● **Problem details**
Starting at the first line of the data below, retype every line up to and including the one containing "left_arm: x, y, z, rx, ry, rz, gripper".

(Collected data entries)

- Opening Delimiter -

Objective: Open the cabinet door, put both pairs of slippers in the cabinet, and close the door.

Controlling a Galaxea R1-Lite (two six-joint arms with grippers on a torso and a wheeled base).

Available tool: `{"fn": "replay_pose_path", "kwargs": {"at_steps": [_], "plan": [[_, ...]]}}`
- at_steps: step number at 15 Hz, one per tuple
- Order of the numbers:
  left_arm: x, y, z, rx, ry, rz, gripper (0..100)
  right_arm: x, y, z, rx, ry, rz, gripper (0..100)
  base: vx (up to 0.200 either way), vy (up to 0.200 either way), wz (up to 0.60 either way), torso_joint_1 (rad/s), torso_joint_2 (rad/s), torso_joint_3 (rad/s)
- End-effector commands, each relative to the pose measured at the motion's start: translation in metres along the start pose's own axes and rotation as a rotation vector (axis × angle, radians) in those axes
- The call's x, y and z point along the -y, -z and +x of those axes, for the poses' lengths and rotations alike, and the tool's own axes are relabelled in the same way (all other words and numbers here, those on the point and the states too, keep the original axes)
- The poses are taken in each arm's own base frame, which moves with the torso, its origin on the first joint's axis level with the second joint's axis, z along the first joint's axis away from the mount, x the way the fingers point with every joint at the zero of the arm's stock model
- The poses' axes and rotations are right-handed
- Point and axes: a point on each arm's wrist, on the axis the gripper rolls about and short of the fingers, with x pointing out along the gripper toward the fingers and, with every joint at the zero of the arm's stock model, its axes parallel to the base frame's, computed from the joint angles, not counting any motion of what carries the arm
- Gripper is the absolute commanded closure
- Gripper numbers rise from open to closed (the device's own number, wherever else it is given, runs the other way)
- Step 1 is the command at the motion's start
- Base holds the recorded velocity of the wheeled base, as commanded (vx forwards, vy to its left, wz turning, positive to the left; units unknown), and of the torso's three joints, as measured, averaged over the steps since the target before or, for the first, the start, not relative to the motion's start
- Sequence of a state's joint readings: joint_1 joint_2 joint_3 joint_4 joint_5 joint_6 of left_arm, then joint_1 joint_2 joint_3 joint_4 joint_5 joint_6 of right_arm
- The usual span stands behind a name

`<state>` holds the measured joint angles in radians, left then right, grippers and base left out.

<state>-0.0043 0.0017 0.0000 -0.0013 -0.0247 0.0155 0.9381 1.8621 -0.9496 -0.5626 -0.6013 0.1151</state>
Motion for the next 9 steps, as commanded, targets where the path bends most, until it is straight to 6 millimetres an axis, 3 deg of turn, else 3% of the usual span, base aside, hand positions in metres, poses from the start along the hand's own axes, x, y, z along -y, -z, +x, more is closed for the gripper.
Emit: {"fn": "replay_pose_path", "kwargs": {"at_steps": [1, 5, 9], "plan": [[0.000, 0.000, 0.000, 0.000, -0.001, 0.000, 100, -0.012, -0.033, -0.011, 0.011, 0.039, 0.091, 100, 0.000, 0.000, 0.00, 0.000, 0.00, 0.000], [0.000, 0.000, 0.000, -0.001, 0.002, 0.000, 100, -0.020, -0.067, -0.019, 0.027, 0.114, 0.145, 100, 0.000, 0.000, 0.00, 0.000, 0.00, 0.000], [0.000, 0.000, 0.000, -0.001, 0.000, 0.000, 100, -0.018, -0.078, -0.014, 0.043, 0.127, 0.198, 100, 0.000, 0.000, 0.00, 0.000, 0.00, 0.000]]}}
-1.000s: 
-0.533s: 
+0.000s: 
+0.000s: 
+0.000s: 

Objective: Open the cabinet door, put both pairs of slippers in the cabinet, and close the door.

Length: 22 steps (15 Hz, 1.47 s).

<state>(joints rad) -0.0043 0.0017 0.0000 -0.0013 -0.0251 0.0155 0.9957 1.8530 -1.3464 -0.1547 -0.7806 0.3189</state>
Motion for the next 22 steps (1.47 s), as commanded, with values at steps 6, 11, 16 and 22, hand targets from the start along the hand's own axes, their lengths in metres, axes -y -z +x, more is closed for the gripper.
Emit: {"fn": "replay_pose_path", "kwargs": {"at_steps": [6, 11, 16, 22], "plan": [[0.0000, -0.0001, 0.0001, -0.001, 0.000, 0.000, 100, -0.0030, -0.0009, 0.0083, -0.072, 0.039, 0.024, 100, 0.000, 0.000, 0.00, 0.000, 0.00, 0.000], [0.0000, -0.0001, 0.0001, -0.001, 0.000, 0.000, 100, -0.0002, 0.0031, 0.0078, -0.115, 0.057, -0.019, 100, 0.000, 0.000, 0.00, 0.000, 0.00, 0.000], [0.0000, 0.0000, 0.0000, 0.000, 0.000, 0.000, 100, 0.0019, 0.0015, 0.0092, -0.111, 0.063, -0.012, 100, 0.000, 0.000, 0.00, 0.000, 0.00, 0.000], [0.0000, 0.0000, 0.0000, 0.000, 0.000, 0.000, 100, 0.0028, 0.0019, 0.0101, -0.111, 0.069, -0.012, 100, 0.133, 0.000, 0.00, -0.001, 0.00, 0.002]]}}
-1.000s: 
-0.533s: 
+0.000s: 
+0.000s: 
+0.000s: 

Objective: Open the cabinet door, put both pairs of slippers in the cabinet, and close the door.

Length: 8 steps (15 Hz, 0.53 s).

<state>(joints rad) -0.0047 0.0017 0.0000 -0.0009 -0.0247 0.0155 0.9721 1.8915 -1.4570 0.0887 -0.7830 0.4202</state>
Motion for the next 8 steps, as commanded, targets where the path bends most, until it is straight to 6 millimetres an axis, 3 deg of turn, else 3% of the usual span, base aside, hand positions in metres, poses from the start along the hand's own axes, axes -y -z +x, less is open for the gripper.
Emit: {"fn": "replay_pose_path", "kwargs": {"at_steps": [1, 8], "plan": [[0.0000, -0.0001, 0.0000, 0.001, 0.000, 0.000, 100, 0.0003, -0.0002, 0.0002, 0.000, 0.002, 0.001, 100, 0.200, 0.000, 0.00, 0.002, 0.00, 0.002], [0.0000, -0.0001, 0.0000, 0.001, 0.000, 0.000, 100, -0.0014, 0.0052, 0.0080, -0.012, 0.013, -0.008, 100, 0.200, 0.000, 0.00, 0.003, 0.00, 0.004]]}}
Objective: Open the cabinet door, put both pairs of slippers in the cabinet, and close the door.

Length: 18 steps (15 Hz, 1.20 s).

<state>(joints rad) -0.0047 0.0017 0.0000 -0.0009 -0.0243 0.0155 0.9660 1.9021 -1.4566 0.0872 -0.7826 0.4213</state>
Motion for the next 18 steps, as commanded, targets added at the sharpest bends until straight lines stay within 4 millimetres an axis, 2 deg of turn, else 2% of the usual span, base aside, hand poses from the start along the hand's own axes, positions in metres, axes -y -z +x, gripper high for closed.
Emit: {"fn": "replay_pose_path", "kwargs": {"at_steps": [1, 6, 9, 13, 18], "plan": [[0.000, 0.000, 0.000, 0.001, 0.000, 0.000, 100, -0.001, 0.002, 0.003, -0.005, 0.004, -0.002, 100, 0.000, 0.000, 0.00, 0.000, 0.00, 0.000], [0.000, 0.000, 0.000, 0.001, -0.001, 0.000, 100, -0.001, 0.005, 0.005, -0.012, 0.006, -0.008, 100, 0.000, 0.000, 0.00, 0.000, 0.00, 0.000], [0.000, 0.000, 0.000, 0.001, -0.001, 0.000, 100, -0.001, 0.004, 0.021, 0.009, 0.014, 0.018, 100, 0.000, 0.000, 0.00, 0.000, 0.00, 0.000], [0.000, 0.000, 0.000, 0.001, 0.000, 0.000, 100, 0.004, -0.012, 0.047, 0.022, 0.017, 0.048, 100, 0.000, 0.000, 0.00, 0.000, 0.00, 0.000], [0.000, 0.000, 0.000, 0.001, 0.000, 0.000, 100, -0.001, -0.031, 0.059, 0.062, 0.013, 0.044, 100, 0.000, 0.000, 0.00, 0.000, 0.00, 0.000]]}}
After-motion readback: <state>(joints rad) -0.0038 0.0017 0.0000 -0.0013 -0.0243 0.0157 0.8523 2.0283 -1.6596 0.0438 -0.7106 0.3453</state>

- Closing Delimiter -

● **Result of this exercise**
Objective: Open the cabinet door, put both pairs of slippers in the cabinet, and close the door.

Controlling a Galaxea R1-Lite (two six-joint arms with grippers on a torso and a wheeled base).

Available tool: `{"fn": "replay_pose_path", "kwargs": {"at_steps": [_], "plan": [[_, ...]]}}`
- at_steps: step number at 15 Hz, one per tuple
- Order of the numbers:
  left_arm: x, y, z, rx, ry, rz, gripper (0..100)

Nothing else goes with this output.